On his arrival in the West in 1843, he found the need for a pastor and preacher more urgent than for a teacher, and accordingly he sought and received ordination at the hands of a German Lutheran minister, October, 1843. 91 91 Bothne, Kort Udsigt , 835 ff.
He proceeded to organize, in Heg’s barn at Norway, the first congregation of Norwegian Lutherans in the United States, and so began a career of useful ministration which lasted nearly half a century. Not long after his ordination, its validity was called in question by strict Lutherans. The question was finally submitted to the theological faculty of the University of Christiania, which decided that “the circumstance that an ordination is performed by a minister and not by a bishop, cannot in itself destroy the validity of the ministerial ordination.” 92 92 Jacobs, Evangelical Lutheran Church , 411.
At any rate, Clausen’s activity, general helpfulness, staunchness of convictions, and length of service, if not his ordination, make him one of the typical pioneer preachers. 93 93 Bothne, Kort Udsigt , 835; Jensson, American Lutheran Biographies , “Clausen.”
Another clergyman of the same class as Clausen, was Elling Eielsen, a Haugian lay-preacher who went from place to place in the Northwest from 1839 to 1843, holding services with his countrymen. He was ordained in the same month as Clausen, and, like him, in a semi-valid fashion, by a Lutheran clergyman, not a bishop. 94 94 Brohough, Elling Eielsens Liv og Virksomhed , ch.
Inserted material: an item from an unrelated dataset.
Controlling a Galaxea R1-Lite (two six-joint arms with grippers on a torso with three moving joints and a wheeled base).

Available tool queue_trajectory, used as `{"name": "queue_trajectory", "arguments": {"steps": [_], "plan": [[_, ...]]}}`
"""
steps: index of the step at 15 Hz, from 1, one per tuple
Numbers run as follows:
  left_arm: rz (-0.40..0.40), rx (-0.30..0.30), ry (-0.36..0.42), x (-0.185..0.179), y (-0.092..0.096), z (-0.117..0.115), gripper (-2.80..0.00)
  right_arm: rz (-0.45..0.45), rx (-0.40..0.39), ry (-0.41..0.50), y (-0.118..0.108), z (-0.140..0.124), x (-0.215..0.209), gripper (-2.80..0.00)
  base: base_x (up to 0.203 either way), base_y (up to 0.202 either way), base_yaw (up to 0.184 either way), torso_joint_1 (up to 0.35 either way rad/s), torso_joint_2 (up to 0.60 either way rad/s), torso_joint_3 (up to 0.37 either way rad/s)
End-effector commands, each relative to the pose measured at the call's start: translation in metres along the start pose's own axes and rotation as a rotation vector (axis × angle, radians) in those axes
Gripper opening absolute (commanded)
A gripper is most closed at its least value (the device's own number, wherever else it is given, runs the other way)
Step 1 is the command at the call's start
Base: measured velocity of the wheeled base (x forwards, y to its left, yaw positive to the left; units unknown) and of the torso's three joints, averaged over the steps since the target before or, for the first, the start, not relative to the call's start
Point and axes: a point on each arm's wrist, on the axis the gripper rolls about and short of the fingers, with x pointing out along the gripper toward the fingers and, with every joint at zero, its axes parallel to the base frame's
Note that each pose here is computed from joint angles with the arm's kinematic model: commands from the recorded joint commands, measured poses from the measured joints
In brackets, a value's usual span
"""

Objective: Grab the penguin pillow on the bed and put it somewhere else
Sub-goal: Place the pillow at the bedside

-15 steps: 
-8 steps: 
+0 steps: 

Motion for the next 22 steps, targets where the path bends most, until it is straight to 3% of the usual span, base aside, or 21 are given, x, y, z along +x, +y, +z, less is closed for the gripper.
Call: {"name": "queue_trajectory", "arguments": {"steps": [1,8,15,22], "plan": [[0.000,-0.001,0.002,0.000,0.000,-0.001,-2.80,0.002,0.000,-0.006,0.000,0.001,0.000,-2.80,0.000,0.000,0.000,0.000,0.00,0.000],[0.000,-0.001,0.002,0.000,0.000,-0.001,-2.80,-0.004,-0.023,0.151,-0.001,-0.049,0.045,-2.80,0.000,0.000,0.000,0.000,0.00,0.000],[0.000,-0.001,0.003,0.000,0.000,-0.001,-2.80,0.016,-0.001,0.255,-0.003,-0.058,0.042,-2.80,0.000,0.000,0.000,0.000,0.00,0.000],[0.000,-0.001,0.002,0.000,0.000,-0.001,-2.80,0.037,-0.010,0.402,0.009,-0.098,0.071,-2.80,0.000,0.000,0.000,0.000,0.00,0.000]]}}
II, and App.
Like Clausen, also, his term of labors as a Haugian apostle, passed forty years. 95 95 Nelson, in his Scandinavians in the United States , 388, is probably mistaken in stating that Eielsen built the first Norwegian church and organized the first congregation in 1842 at Fox River, confusing the fact that Eielsen had built a log house on his own land, and held religious services in the loft, with the possibility of the formation of a congregation. Eielsen’s biographer makes no mention of his organization of a regular congregation. Brohough, Elling Eielsens Liv og Virksomhed , 61.
Whatever irregularities in the ordination of Clausen or of Eielsen may have disturbed the consciences of the stricter of the Lutheran sect, nothing of the sort attached to the Rev. Johannes Wilhelm Christian Dietrichson, who arrived in 1844, fresh from the University of Christiania and from the ordaining hands of the Bishop of Christiania. He was a diligent, aggressive, zealous young man of about thirty, sent out as a kind of home missionary in foreign parts at the expense of a wealthy dyer of Christiania. For two years, summer and winter, he went back and forth in southern Wisconsin ministering to the Norwegians of all ages and beliefs, – and all for the stipend of $300 yearly. 96 96 Minde fra Jubelfesterne paa Koshkonong (1894), 54 ff; Bothne, Kort Udsigt , 839-842.
One of the results of these labors, was a little book, Reise blandt de norske Emigranter i “de forenede nordamerikanske Fristater,” in which Dietrichson gives the earliest detailed account of the settlements in Wisconsin and Illinois before 1846. He described the origin, numbers, conditions, and prospects of each community in his wide parish. At Fox River, he says he found about 500, who were of all creeds, mostly dissenters, including 150 Mormons.